With the continuous development of image processing technology, post-processing of images has become mature, such as image denoising, resolution reconstruction, background blurring, style transformation, and the like.

However, image post-processing still has certain limitations, for example, for underexposed photos or out-of-focus photos, photos meeting the requirements of users can not be obtained by processing the photos usually.

Disclosure of Invention

The embodiment of the application provides a photographing method, a photographing device, a terminal and a computer-readable storage medium, which can solve the technical problem that a photo meeting the requirements of a user cannot be obtained by processing the photo.

A first aspect of an embodiment of the present application provides a photographing method, including:

acquiring a preview frame image, and detecting a target object contained in the preview frame image;

acquiring characteristic information of the target object, and calculating shooting parameters of a shooting frame image according to the characteristic information;

receiving a photographing instruction, wherein the photographing instruction carries the photographing parameters;

acquiring a picture corresponding to the shooting parameter according to the shooting instruction;

the obtaining of the feature information of the target object and the calculating of the shooting parameters of the shot frame image according to the feature information include: and acquiring the chromaticity of the target object, and calculating the saturation of the photographed frame image according to the chromaticity of the target object.
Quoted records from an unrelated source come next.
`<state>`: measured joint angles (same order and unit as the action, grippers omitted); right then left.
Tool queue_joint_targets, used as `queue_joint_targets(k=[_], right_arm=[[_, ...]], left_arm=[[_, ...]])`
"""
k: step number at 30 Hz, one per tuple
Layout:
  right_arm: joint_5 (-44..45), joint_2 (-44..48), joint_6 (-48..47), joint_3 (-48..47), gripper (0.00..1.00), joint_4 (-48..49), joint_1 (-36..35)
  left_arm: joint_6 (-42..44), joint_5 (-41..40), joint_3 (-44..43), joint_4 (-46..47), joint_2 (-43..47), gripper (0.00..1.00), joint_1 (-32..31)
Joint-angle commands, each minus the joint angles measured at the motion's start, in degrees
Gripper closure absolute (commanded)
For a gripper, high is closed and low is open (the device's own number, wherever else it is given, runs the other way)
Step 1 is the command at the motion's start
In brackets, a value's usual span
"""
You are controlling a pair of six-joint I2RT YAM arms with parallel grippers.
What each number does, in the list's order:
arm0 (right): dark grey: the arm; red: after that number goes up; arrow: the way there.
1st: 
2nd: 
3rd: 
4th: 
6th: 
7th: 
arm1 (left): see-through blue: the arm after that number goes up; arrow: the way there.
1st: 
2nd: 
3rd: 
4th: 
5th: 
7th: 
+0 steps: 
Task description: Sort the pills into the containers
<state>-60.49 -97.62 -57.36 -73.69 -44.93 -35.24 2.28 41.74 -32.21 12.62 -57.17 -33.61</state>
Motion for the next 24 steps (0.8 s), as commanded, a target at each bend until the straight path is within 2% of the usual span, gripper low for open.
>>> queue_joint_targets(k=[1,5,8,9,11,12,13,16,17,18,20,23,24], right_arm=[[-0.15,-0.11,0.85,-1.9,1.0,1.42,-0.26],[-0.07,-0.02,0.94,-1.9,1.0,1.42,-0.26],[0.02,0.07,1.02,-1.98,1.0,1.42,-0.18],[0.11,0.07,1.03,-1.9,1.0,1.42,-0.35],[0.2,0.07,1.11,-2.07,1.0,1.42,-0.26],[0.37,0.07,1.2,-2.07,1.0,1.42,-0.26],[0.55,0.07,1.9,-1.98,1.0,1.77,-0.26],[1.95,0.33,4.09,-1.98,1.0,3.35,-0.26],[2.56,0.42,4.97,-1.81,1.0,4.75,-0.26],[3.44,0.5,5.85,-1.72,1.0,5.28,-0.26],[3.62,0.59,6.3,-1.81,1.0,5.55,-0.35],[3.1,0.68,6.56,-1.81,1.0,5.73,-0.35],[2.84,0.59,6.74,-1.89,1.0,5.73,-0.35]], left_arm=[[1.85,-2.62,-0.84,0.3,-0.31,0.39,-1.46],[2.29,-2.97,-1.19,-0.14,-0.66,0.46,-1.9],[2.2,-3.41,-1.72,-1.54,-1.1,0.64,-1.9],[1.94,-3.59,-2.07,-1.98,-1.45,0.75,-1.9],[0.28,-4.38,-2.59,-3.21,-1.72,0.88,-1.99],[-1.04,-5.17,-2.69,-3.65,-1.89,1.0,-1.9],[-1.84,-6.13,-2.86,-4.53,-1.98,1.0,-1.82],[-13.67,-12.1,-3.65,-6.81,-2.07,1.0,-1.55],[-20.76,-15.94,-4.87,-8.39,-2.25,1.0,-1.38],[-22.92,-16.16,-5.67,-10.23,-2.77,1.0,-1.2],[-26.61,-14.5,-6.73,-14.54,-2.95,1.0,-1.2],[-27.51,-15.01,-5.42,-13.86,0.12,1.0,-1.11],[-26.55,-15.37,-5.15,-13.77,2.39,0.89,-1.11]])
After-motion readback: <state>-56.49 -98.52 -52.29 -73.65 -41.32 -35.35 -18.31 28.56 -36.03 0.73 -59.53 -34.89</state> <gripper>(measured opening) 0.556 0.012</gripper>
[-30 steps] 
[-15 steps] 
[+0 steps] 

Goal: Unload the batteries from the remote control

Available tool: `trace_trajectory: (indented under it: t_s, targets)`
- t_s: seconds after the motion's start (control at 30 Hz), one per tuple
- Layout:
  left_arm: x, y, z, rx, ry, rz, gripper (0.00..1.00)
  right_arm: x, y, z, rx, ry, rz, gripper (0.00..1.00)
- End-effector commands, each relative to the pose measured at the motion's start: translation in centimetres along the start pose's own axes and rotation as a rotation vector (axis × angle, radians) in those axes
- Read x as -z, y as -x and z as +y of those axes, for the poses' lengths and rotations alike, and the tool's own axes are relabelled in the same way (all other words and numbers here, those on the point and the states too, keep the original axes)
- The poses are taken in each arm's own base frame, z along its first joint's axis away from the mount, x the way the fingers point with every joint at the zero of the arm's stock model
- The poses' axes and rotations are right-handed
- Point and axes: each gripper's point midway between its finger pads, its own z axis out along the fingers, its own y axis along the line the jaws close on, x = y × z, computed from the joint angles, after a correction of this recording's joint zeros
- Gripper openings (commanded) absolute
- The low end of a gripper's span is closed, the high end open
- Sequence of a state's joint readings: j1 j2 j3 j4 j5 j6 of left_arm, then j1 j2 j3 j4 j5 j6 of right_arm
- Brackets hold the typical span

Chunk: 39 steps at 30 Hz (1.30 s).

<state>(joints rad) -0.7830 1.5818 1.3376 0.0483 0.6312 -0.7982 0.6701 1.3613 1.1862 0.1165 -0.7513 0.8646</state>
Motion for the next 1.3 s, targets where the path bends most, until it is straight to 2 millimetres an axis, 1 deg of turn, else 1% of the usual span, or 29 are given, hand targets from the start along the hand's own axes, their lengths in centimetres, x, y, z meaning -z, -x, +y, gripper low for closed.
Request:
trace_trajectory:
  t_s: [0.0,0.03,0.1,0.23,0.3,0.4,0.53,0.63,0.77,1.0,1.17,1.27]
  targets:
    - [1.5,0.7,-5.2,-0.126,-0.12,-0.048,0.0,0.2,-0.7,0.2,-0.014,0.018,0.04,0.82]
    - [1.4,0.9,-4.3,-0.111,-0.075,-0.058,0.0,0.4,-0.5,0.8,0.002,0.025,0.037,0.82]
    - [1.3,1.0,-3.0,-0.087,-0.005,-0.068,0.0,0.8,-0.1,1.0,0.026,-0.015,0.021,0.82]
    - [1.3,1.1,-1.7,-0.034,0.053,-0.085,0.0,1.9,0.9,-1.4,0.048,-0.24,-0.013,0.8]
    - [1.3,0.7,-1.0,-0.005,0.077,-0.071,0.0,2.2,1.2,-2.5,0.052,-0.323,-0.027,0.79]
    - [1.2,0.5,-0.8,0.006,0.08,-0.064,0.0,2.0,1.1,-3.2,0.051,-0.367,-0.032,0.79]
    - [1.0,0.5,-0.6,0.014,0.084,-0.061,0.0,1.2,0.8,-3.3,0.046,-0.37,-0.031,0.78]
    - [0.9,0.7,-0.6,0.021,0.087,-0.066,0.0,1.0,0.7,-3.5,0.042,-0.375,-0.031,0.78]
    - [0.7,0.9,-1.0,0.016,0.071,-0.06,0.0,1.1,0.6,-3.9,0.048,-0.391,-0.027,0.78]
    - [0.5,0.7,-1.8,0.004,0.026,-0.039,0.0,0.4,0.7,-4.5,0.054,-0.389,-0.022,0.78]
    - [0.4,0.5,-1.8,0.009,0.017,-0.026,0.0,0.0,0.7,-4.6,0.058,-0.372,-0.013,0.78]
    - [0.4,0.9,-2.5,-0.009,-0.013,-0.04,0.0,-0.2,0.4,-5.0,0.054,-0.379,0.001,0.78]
A second aspect of the embodiments of the present application provides a photographing apparatus, including:

a detection unit for acquiring a preview frame image and detecting a target object included in the preview frame image;

the calculating unit is used for acquiring the characteristic information of the target object and calculating the shooting parameters of the shooting frame image according to the characteristic information;

a receiving unit, configured to receive a photographing instruction, where the photographing instruction carries the photographing parameters;

the photographing unit is used for acquiring a photo corresponding to the photographing parameter according to the photographing instruction;

the calculating unit is specifically configured to:

and acquiring the chromaticity of the target object, and calculating the saturation of the photographed frame image according to the chromaticity of the target object.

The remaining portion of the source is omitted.